As a young mother of a two-year-old, the stroke had a devastating impact on every aspect of her life.

She has told of her slow recovery and the lifeline support she received from Chest Heart & Stroke Scotland (CHSS) in an emotional video, which has been released as part of the charity's Christmas appeal.

Paula said: "One minute I was ceilidh dancing at a friend's wedding. The next I was on the floor.

"At the hospital, my husband, William, kissed me goodbye as the doctors and nurses took me away to treat me. I told William, 'I love you'. And I said tell our little boy, William, how much mummy loves him.

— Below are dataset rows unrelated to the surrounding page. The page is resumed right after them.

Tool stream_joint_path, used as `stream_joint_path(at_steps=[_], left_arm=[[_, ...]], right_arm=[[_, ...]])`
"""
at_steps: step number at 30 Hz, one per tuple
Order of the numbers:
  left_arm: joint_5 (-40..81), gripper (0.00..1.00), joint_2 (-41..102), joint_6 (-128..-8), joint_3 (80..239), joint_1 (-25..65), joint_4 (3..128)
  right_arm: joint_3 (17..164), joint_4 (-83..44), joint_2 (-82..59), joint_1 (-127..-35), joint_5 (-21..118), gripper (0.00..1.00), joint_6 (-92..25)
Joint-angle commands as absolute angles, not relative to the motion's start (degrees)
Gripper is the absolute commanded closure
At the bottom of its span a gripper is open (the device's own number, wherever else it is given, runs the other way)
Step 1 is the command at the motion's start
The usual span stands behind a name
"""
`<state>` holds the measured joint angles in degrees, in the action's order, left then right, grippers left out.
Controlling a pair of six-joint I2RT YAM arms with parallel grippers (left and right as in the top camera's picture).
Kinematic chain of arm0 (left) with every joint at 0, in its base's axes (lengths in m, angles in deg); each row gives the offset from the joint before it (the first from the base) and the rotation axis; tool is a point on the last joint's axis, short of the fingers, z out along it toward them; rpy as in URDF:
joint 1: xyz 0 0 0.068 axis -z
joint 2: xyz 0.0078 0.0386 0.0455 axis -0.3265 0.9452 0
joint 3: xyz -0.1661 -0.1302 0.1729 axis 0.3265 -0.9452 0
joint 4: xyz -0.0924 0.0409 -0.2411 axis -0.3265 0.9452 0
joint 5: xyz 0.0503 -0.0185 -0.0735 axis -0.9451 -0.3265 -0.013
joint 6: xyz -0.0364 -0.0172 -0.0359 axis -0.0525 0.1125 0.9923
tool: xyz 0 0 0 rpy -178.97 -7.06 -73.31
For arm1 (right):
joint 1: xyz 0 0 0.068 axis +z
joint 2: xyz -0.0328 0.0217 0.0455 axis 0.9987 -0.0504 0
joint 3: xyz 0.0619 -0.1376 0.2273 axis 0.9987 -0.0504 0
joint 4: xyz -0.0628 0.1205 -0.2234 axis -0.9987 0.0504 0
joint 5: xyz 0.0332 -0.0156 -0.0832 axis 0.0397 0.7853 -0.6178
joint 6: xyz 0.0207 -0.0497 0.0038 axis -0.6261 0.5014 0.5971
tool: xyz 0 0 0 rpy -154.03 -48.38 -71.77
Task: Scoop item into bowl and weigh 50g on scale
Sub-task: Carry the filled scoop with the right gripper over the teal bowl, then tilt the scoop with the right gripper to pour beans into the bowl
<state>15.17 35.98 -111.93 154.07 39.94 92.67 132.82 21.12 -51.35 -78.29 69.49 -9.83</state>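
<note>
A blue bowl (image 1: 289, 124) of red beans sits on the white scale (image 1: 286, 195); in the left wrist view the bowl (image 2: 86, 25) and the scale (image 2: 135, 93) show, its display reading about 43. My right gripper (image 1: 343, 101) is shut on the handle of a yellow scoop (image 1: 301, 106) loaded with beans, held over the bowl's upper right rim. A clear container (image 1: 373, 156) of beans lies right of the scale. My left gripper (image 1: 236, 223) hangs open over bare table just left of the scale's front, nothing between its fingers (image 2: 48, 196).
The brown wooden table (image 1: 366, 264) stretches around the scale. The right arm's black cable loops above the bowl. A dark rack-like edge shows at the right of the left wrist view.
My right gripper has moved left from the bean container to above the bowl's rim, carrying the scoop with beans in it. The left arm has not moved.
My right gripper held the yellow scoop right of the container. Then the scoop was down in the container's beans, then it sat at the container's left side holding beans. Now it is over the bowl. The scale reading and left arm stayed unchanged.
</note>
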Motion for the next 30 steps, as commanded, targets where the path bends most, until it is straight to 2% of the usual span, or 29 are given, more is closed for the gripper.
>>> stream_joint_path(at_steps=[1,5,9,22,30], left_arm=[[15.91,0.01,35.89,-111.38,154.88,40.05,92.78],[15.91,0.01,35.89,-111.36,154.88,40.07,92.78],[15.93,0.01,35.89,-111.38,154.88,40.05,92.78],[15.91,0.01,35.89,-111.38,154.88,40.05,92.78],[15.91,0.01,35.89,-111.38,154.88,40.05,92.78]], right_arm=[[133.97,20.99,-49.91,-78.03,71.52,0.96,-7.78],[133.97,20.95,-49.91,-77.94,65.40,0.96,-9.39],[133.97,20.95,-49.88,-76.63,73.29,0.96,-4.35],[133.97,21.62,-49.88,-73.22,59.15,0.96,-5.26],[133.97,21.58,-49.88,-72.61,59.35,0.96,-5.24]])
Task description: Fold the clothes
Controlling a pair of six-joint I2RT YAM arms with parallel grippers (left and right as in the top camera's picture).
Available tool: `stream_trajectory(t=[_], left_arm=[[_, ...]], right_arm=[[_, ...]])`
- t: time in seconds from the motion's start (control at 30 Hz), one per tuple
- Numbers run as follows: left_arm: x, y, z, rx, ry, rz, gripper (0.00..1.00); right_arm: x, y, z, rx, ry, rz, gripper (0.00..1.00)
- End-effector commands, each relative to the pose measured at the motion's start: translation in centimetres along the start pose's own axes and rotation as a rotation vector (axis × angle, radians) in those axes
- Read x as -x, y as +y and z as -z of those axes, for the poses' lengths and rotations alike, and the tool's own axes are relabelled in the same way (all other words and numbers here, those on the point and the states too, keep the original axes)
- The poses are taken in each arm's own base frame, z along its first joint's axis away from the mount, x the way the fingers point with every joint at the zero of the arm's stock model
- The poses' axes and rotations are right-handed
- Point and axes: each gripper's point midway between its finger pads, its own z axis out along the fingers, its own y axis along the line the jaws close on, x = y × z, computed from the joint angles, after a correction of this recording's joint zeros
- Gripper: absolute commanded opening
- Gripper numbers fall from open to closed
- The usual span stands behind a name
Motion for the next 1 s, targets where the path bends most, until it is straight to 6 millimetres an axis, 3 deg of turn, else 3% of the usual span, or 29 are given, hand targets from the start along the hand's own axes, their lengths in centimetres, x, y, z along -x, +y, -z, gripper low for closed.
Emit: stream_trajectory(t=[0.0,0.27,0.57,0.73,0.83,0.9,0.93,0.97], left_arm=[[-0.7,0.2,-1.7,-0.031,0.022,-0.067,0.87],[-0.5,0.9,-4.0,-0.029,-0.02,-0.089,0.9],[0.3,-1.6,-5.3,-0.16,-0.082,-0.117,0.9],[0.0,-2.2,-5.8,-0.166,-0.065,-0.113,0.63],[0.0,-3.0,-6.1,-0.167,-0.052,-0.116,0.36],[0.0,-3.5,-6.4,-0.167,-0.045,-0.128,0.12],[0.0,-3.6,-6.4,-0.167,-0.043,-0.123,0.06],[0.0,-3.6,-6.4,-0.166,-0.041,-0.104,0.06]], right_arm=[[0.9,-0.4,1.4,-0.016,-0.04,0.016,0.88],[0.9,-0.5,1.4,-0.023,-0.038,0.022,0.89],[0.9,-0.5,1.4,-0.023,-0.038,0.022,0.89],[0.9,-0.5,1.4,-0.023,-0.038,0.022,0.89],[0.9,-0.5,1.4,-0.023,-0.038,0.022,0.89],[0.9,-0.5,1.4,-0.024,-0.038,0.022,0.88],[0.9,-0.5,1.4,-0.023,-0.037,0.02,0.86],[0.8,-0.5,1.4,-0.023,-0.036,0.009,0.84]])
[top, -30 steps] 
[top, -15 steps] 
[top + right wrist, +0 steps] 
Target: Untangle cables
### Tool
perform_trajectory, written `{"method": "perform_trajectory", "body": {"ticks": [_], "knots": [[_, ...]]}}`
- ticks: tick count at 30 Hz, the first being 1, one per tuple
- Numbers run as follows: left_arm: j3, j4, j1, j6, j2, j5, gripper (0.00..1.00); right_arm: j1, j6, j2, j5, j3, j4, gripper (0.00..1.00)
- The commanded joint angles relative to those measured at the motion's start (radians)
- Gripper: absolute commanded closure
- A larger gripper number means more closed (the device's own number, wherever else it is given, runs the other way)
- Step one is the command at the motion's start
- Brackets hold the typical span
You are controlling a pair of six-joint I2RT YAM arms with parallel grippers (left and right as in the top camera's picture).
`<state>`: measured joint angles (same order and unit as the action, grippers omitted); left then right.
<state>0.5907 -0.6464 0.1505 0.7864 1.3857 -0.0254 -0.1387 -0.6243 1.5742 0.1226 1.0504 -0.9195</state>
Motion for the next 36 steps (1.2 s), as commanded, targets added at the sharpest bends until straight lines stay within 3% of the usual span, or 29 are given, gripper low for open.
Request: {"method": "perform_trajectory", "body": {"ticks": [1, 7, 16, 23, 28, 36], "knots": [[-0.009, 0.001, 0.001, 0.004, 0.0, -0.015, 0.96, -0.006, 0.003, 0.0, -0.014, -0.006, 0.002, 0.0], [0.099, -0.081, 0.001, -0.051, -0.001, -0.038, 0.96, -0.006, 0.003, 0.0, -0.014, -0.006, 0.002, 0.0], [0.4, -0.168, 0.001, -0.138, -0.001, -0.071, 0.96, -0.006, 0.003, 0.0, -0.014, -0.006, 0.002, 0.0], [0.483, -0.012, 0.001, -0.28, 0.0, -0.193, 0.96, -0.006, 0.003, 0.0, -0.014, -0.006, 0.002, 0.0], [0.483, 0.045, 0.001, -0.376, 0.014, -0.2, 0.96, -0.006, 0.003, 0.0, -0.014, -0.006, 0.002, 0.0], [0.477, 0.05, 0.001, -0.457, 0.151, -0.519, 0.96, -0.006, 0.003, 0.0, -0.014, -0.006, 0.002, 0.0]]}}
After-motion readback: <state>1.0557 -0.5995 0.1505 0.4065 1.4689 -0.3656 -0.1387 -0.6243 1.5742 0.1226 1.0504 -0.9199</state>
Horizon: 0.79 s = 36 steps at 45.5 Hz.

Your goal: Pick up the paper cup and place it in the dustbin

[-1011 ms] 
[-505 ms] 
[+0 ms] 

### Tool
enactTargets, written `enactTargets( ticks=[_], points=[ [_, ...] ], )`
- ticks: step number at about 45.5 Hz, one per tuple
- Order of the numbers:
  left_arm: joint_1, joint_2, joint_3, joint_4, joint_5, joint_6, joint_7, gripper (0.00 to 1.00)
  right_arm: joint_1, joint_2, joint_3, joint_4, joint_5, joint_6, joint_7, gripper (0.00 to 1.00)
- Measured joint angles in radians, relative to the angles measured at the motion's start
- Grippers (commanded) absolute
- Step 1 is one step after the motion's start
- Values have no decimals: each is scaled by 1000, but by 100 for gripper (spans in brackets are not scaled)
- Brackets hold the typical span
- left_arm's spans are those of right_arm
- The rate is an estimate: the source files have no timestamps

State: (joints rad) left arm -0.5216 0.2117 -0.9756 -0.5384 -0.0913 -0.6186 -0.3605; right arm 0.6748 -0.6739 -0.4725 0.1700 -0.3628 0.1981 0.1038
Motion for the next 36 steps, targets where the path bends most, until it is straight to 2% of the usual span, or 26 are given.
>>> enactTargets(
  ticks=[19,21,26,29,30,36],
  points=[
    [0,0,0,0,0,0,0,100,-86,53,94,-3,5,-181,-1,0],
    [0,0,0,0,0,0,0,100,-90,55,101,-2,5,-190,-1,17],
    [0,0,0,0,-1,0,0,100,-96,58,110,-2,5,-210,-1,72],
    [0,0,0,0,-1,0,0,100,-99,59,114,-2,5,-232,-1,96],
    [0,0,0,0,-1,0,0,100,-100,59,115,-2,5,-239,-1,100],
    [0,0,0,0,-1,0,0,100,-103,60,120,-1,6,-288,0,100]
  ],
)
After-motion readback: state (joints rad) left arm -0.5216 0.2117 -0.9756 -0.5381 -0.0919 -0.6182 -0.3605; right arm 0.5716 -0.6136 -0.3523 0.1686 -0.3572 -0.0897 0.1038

"I thought I was going to die. My husband did not know if this was the last time he would see me alive.

"When I woke up the next day, they told me I'd had a stroke. My right arm and leg weren't working and I couldn't walk.

"I had little hope for the future."

Paula said being unable to pick up and hug her little boy broke her heart.

The couple's plans to have another child and to celebrate Paula's 30th birthday with a cruise holiday had to be put on hold.

Paula Leask, from Elgin, with husband William and their two children, William and Erica.
Paula Leask, from Elgin, with husband William and their two children, William and Erica.

The mum added: "Every day I asked the doctors if I would walk again, and they would say the same thing to me, 'We don't know'.

"I cried all the time. I felt guilty for surviving and felt so hopeless."

Paula thanked the charity for helping her "back on her feet".

Happily, the couple have since become parents again to a little girl, Erica, who is now three.

She said: "My stroke nurse, Lyndsey, helped me see that I could find my happy again. This was the lifeline I needed to help me move forward in my recovery.

"There was a time when I could never have imagined I would be here to celebrate another Christmas with the people I love."

Paula has since gone on to work for the charity which helped her family so much.

Urging members of the public to keep up vital support, she said: "As a family, we don't need to imagine the help and support that CHSS gives to thousands of stroke survivors every year as we have lived through it.

"Because of you, I am able to celebrate Christmas with my family – and that means everything to me."